– Симпатичный? – Саша достала носовой платок и сильно чихнула.

– Только картавил он сильно, и ещё заикался… и чепуху какую-то нёс. Всё время кричал про какое-то копьё, – женщина нахмурила брови, – а вы что родственница?

– Нет-нет, что вы! E меня просто парень пропал, – замахала руками Саша. – Только мой не Пятаев… не Егор. Моего… это… Димой зовут, да и не симпатичный он вовсе, а так…

– Бывает, – регистраторша понимающе кивнула.

– Загулял наверное, гад.

– Мужики – они все такие.

Саша глупо улыбнулась и быстро-быстро закивала.

– Точно-точно – все!

Женщина поправила очки и нахмурила брови.

– А вы уверены, девушка, что вам самой не надо к врачу? Вон, чихаете, нос красный как помидорина. Ходят тут, не лечатся, только людей заражают.

– Нет-нет, у меня всё нормально, – Саша замахала руками, – порошочки попью, и всё пройдёт.

– Тогда ступайте и не мешайте работать.

Значит, этот заика всё-таки умер, а эс-эм-эски писал Блоха, или лучше всё ещё раз перепроверить? Саша на цыпочках отошла от окошка, спустилась в курилку, там стояли двое в синих халатах. От санитаров девушка узнала, какое похоронное бюро забирало тело Егора Пятаева из реанимации. Поехала туда и справилась об усопшем, представилась родственницей. Работник похоронной конторы посмотрел на Сашу строго, но всё-таки сообщил на какое кладбище увезли бедолагу и назвал номер могилы.

Погода и в этот день была полное дерьмо: дул ветер, моросил дождь, из-за пасмурного неба стемнело раньше обычного. Автобус, едущий к кладбищу, ушёл прямо из-под носа. Чтобы дождаться следующего и использовать проездной, Саша пропустила аж четыре маршрутки. Куда деваться – лишних денег нет? Приехала на кладбище уже затемно. С большим трудом отыскала могилу.

Находка рассеяла последние сомнения. С фотографии на Сашу смотрел хмурый паренёк – симпатичный, как же она это сразу не заметила, без очков – надпись на памятнике гласила: «Пятаев Егор Андреевич, 08.04.1998—16.10.2016». Без сомнения это был тот самый заика. Саша открыла калитку, положила на холмик купленную в цветочном киоске подвявшую гвоздичку. Собиралась было уже уходить, как услышала неподалёку шуршание.

Саша с опаской вышла из-за оградки и увидела косматого мужика, сгребавшего ржавыми граблями какой-то мусор.
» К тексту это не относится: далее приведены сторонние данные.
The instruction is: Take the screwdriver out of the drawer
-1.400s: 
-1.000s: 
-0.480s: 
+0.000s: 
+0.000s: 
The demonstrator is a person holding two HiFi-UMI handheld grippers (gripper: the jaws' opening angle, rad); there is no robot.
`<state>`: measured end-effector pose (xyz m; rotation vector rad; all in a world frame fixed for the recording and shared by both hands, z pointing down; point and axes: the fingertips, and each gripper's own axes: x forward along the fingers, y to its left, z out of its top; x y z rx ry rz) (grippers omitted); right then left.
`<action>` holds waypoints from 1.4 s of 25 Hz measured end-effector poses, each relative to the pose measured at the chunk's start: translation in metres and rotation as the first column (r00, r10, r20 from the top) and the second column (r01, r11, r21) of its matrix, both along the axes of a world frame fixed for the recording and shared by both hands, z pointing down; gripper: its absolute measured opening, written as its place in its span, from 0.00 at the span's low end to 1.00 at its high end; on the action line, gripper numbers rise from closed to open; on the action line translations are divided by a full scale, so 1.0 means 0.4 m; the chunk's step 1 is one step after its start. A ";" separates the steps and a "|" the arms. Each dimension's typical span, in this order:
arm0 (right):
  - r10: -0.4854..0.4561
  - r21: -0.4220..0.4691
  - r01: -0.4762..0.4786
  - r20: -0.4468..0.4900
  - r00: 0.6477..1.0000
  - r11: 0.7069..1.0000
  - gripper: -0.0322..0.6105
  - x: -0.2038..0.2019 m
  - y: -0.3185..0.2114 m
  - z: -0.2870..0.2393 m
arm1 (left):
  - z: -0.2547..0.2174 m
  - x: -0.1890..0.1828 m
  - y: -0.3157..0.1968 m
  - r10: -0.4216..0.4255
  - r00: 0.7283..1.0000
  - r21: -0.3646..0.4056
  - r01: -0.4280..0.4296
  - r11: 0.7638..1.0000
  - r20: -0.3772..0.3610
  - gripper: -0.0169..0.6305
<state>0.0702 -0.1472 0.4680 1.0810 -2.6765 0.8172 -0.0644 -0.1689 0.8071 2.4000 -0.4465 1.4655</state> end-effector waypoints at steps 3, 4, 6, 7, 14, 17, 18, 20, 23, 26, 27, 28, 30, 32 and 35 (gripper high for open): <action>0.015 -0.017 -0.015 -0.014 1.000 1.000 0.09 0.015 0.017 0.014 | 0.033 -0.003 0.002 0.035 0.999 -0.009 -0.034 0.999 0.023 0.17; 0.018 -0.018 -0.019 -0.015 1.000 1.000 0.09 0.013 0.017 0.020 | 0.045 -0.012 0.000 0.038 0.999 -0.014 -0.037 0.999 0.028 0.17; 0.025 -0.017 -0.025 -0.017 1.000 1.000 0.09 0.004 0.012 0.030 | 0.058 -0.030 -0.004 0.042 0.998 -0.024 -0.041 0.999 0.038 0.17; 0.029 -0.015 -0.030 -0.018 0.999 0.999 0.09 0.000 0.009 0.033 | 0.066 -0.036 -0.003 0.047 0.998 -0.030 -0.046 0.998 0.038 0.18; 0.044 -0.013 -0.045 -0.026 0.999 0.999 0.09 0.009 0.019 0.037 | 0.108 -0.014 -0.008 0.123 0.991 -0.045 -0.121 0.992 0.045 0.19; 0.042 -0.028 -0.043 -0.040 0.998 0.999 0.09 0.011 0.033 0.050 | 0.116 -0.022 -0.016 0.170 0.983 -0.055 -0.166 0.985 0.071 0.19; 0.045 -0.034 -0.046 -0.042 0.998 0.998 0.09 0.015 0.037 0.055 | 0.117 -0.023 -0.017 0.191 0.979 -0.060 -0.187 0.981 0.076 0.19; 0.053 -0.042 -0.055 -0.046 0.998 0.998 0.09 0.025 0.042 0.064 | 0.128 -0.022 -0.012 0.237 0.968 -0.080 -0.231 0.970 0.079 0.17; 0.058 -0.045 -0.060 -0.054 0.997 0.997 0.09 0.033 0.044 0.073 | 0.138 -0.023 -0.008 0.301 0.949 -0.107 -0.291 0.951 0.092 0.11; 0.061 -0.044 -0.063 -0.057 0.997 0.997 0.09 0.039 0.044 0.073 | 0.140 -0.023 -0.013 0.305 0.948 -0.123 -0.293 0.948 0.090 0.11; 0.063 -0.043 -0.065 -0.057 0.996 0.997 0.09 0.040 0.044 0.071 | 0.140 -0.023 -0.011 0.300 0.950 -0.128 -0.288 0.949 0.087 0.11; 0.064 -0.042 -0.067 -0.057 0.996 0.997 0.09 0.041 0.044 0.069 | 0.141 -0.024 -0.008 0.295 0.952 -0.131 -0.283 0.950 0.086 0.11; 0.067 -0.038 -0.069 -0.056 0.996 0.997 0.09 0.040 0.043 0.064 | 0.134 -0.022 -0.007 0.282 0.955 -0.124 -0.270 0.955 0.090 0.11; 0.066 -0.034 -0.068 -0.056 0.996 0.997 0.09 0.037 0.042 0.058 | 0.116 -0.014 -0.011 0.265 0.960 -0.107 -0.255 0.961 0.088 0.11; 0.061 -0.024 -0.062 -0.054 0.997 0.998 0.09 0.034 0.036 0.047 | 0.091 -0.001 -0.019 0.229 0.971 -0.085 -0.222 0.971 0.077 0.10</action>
В ватнике, вязаной шапке и резиновых сапогах, мужик то и дело кряхтел и тихо напевал себе под нос: «Сердце красавиц склонно к измене и к перемене как ветер мая…» Опаньки, а голосина-то у дядечки что надо, хоть и тихо поёт. Саша, не смотря на подавленное настроение, так и прыснула со смеху, ничего себе герцог Мантуанский. Услышав смех, мужик распрямился:

– Вот те раз, а я уж было подумал, что нет тут никого. Чего улыбаешься, красавица, да, я бывший оперный певец? Не ходила, наверное, ни разу на «Риголетто».

– На него-то как раз и ходила, ну и ещё на парочку опер и всё, – Саша поёжилась. – Не чаяла тут встретить такое светило.

Мужик покачал головой, снял шапку и вытер вспотевший лоб.

– Да-а-а, вон она какая нынче молодёжь. Злые вы все какие-то, недобрые, так и норовите пожилого человека обидеть.

– Извините, ничего личного. Просто тогда в опере, тот, кто герцога играл… очень уж он на вас похож, только тот помоложе был и без граблей, – Саша сдержала улыбку.

– Когда я в опере партию герцога исполнял, ты, девонька, ещё пешком под стол ходила. Так что не меня ты там видела, не обессудь. Эх, – мужик махнул рукой и натянул шапку на самый лоб. – Ясно всё с тобой, скажи лучше, здесь-то чего ошиваешься?

– Да вот, знакомого навестить пришла. На похоронах не была, так вот думаю, что лучше поздно, чем никогда.